I had never noticed this until I was having a discussion around this feature with one of my colleagues. I asked our HA Product Manager and one of our developers and it appears that this mysteriously has slipped the release notes. As I personally believe that this is a very important feature of HA I wanted to rehash some of the info stated in that article. I did rewrite it slightly though. Here we go:
One of the most common issues experienced in an iSCSI/NFS environment with VMware HA pre vSphere 4.0 Update 2 is a split brain situation.

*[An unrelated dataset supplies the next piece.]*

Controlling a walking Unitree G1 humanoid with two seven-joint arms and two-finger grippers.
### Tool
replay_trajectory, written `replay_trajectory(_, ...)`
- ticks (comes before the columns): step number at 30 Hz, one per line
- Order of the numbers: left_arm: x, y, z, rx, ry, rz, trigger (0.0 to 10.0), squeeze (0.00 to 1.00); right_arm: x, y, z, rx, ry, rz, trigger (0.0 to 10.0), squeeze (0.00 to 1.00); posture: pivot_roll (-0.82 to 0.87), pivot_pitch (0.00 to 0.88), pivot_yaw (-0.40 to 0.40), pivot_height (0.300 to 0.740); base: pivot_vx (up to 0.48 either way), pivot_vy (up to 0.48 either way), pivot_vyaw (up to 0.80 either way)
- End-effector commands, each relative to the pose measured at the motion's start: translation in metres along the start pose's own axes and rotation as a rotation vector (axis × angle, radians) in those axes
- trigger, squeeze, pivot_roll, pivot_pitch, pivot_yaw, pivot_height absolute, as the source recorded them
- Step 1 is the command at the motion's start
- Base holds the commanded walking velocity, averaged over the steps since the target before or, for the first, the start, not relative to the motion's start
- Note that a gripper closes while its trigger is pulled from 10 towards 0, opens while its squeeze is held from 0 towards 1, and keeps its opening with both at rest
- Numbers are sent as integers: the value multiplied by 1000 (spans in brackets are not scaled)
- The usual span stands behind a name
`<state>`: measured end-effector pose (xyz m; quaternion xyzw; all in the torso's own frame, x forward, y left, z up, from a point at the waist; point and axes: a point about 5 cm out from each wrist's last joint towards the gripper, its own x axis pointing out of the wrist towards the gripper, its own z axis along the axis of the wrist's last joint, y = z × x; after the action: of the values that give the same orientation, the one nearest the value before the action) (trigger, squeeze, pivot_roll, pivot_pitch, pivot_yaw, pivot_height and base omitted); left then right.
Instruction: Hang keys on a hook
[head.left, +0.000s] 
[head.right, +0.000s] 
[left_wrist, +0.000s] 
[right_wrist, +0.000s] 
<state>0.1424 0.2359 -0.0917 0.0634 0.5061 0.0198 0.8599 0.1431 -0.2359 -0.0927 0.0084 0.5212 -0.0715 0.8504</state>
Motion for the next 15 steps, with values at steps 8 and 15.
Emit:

First let me explain what a split brain scenario is, lets start with describing the situation which is most commonly encountered:
- 4 Hosts
- iSCSI / NFS based storage
- Isolation response: leave powered on
When one of the hosts is completely isolated, including the Storage Network, the following will happen:
- Host ESX001 is completely isolated including the storage network(remember iSCSI/NFS based storage!) but the VMs will not be powered off because the isolation response is set to “leave powered on”.
- After 15 seconds the remaining, non isolated, hosts will try to restart the VMs.
- Because of the fact that the iSCSI/NFS network is also isolated the lock on the VMDK will time out and the remaining hosts will be able to boot up the VMs.
- When ESX001 returns from isolation it will still have the VMX Processes running in memory and this is when you will see a “ping-pong” effect within vCenter, in other words VMs flipping back and forth between ESX001 and any of the other hosts.
As of version 4.0 Update 2 ESX(i) detects that the lock on the VMDK has been lost and issues a question which is automatically answered. The VM will be powered off to recover from the split-brain scenario and to avoid the ping-pong effect. Please note that HA will generate an event for this auto-answer which is viewable within vCenter.
Don’t you just love VMware HA!
How does “das.maxvmrestartcount” work?
The amount of retries is configurable as of vCenter 2.5 U4 with the advanced option “das.maxvmrestartcount”. My colleague Hugo Strydom wrote about this a while ago and after a short discussion with one of our developers I realised Hugo’s article was not 100% correct. The default value is 5. Pre vCenter 2.5 U4 HA would keep retrying forever which could lead to serious problems as described in KB article 1009625 where multiple virtual machines would be registered on multiple hosts simultaneously leading to a confusing and inconsistent state. (http://kb.vmware.com/kb/1009625)
Important to note is that HA will try to start the virtual machine one of your hosts in the affected cluster; if this is unsuccessful on that host the restart count will be increased by 1. The first restart attempt will than occur after two minutes. If that one fails the next will occur after 4 minutes, and if that one fails the following will occur after 8 minutes until the “das.maxvmrestartcount” has been reached.
To make it more clear look at the following:
- T+0 – Restart
- T+2 – Restart retry 1
- T+4 – Restart retry 2
- T+8 – Restart retry 3
- T+8 – Restart retry 4
- T+8 – Restart retry 5
In other words, it could take up to 30 minutes before a successful restart has been initiated when using the default of “5” restarts max. If you increase that number, each following will also be “T+8” again.